[TASK DIRECTIONS]: Copy all lines in the material holding the string "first".
==================================================
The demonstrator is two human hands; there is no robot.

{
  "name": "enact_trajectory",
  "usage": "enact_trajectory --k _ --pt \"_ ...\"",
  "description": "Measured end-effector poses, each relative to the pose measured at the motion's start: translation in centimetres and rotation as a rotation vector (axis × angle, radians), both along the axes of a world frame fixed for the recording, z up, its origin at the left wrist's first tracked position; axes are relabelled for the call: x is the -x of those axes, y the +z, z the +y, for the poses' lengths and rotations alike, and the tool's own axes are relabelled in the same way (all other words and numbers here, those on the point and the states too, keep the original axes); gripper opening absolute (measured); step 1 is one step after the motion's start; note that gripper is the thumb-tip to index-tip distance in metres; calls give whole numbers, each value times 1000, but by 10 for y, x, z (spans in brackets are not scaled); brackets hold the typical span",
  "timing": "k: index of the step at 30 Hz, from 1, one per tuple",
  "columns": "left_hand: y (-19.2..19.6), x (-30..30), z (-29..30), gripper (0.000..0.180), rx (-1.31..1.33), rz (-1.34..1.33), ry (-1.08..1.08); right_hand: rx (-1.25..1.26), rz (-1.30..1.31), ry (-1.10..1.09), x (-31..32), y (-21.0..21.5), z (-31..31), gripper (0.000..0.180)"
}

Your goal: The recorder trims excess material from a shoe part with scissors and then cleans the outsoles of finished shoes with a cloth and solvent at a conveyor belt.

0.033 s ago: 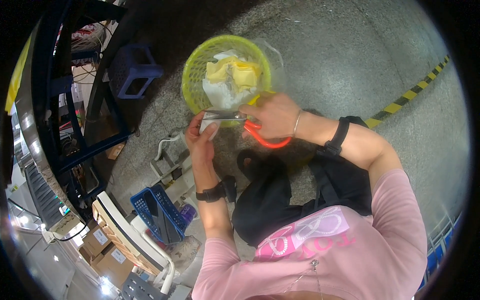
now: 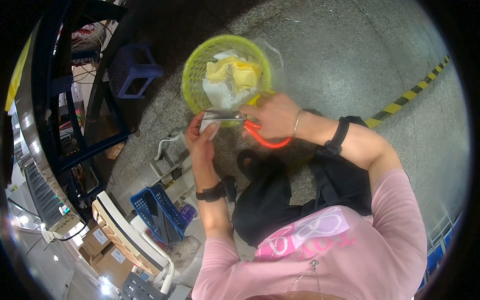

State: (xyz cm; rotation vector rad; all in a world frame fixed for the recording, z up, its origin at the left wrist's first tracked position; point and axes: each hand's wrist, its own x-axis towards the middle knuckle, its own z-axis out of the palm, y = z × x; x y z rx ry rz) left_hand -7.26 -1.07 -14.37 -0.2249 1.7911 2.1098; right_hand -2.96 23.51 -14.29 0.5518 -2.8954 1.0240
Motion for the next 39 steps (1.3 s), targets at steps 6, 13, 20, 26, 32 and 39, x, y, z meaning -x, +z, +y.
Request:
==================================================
[ANSWER TO THE EXERCISE]:
  "description": "Measured end-effector poses, each relative to the pose measured at the motion's start: translation in centimetres and rotation as a rotation vector (axis × angle, radians), both along the axes of a world frame fixed for the recording, z up, its origin at the left wrist's first tracked position; axes are relabelled for the call: x is the -x of those axes, y the +z, z the +y, for the poses' lengths and rotations alike, and the tool's own axes are relabelled in the same way (all other words and numbers here, those on the point and the states too, keep the original axes); gripper opening absolute (measured); step 1 is one step after the motion's start; note that gripper is the thumb-tip to index-tip distance in metres; calls give whole numbers, each value times 1000, but by 10 for y, x, z (spans in brackets are not scaled); brackets hold the typical span",
State: (xyz cm; rotation vector rad; all in a world frame fixed for the recording, z up, its origin at the left wrist's first tracked position; point and axes: each hand's wrist, its own x-axis towards the middle knuckle, its own z-axis out of the palm, y = z × x; x y z rx ry rz) left_hand -7.26 -1.07 -14.37 -0.2249 1.7911 2.1098; right_hand -2.96 23.51 -14.29 0.5518 -2.8954 1.0240

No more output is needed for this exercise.